Once learnt, you discover the art of using lots of flux and ever tinier amounts of solder to make joints. I might have been helped by my Scottish and Polish ancestry to develop my parsimony here...
Let's start with solder braid. The idea is that you heat the solder to melt it, dip the braid in and the solder runs up it thanks to capillary action. As far as I'm concerned you might as well poke a cocktail stick in there for all the good it does. I can't make the stuff work.
Next, solder suckers. These are like syringes with sprung plungers. Designed for electronics workers, you heat the metal, poke the nozzle in and press the button on the side to activate the plunger which sucks solder into the body of the tool. I have has success with these but the amount of molten metal removed with each suck is small and of course when you heat it up, you can dislodge the parts you fixed down in the first place.
Scraping solder away with a scalpel, craft knife or the three-sided scraper shown in the picture will work. The problem is that it's very easy to gouge the surface of brass with a steel tool. You'd removed the solder but the newly exposed surface won't look too pretty.
I'll still do this for larger lumps. The trick seems to be to remove very little with each pass and stop sooner than you think. Work at a very shallow angle and hopefully if you do hit brass, any scratching will be minor.
My favourite method is to burnish the solder away. This involves vigorously rubbing at it with a fibreglass stick, effectively polishing it away. Yes, it takes longer than you might hope but it does leave a nice shiny metal surface.
I usually start with a fat stick of fibres (the red splayed end thing in the picture - I really should tidy that up) burnishing with gay abandon over all the metal. The fibres won't mark brass of nickel-silver so you can go mad. The stick seems to work better than the propelling pencil although I use one of those for small areas. If you can, slosh loads of flux on the join, melt it and spread the solder around. This makes the burnishing a lot easier. With practise you learn to part melt the excess so it can be spread without disturbing the main joint, which actually needs minuscule amounts of solder to hold it.
The main thing to take from this is that there is no easy way to remove excess solder. I've tried brushes in mini-drills and they don't work and chemical tricks can't differentiate between the solder you want and the solder you don't.
Once learnt, you discover the art of using lots of flux and ever tinier amounts of solder to make joints. I might have been helped by my Scottish and Polish ancestry to develop my parsimony here...
3 comments:
The trick to braid is cleanliness and heat. Melting the solder and dipping the cold wick in it is much the same as melting solder onto an iron then expecting it to stick to a cold model.
Give the wick a good dip in flux. Place the wick over the solder you wish to remove, then put the iron on top of the wick so you heat both wick and solder/model together.
When it gets up to temperature you can see the solder flow into the wick. For a short time you can drag the iron along the wick and joint until you've lost the heat and it stops working. At this point trim off the filled up wick and start again.

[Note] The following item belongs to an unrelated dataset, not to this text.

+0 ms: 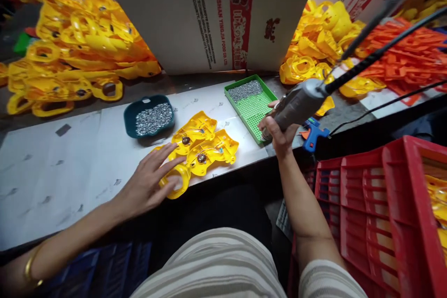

The trick is plenty of flux and plenty of heat.
As Ian says, when using braid slosh plenty of flux about, put the braid over the excess solder and heat.
I wrote a post about braid here: http://paulthehalfwit.blogspot.co.uk/2013/08/removing-excess-solder-using-braid.html
I only use a scraper. Apart from my jewellers' gravers I also grind up old Swiss files. Make a basic graver shape from a square file, grind of the remaining teeth from the sides, then stone it so that th edge away from the corner of the joint is slightly curved with the back edge stoned with a radius. This tool will not dig in the surrounding brass, because it can't. Fibreglass brushes just leave tons of scratchy, itchy bits around.